Artificial cell imitates muscular tension
You can hardly call it a robot, but it is capable of doing things that living cells also do. This 'system' that looks like a few filaments and some connecting pieces that uses only a few components in much more complex cellular networks, does succeed in generating internal powers that are responsible for, say, crawling of a cell. Physicists at the Vrije Universiteit Amsterdam, the FOM Foundation and the Georg-August-Universität in Göttingen were able to do so. They have published their research in the scientific journal Science on 19 January 2007.
Just like our body is dependent on bones for its mechanical unimpairedness and solidity, also every cell in our body is mechanically controlled by a skeleton of stiff proteins - the so-called cytoskeleton.
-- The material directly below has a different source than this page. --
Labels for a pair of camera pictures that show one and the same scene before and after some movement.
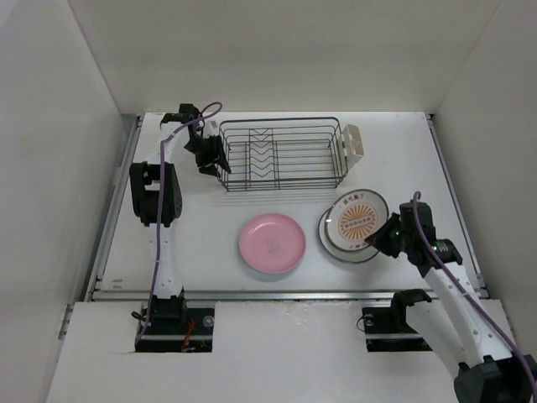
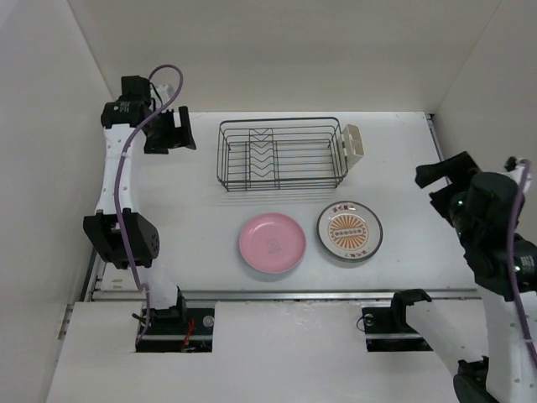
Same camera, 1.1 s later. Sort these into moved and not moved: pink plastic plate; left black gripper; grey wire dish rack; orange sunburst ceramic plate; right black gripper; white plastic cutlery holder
Moved: orange sunburst ceramic plate; right black gripper; left black gripper
Not moved: white plastic cutlery holder; grey wire dish rack; pink plastic plate
Besides, the cytoskeleton is activated and controlled by small 'molecular driving forces' that are, as it were, small engines producing power, just like our bones are set in motion and supported by muscles.
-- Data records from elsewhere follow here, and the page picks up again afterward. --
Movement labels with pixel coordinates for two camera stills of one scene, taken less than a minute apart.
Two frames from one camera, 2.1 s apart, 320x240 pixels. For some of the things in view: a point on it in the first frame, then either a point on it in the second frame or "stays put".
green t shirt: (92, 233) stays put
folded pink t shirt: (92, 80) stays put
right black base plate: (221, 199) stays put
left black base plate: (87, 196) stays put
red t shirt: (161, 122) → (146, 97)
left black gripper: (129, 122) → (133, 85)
The researchers have created a syntactic model of the active cytoskeleton that shows muscular contractions, as is assumed to occur in most of the living cells. They may even show that these contracting activity may stiffen the cytoskeleton one hundred times by displaying an adaptive and active material that is able to attune its mechanical properties.
This research may lead to fresh views and a new plan of theories for smart and adaptive materials. It also shows that a remarkably plain system, which uses only three components, is able to imitate a specific activity in much more and complex living cells.
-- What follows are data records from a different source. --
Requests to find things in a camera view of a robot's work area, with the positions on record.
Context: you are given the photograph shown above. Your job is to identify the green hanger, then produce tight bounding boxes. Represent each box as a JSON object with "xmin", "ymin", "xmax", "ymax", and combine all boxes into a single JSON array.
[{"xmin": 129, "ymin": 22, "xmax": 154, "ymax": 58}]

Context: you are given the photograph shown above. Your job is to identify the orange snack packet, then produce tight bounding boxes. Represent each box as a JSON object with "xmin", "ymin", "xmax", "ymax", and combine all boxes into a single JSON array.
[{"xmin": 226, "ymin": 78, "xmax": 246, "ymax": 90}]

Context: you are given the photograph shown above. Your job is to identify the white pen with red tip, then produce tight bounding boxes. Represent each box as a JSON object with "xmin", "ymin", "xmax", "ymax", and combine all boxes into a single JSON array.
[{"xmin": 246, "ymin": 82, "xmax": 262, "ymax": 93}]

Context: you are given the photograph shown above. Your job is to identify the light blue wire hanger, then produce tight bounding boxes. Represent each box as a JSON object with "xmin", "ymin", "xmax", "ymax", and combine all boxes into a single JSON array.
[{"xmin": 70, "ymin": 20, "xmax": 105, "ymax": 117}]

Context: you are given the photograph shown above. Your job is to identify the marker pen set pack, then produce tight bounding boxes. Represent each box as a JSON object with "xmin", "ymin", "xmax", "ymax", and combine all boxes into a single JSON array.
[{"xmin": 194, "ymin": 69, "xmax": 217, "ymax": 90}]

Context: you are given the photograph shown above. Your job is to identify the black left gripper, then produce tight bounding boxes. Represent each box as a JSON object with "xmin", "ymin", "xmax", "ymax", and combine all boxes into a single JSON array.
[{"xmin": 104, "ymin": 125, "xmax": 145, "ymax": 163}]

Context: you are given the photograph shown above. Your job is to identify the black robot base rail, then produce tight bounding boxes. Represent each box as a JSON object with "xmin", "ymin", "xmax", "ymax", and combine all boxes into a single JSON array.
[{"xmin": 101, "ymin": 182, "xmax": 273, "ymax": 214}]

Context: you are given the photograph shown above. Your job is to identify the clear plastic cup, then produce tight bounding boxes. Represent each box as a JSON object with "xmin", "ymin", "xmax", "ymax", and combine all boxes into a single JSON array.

For more information, please contact Professor Fred MacKintosh, phone +31 (0)20 598 78 57.
The article is entitled 'Non equilibrium mechanics of active cytoskeletal networks'. It will be published in Science on 19 January 2007. The authors are Daisuke Mizuno, Catherine Tardin, Christoph Schmidt and Fred Mac Kintosh.
The research is part of the FOM research programme 'Material properties of biological assemblies'.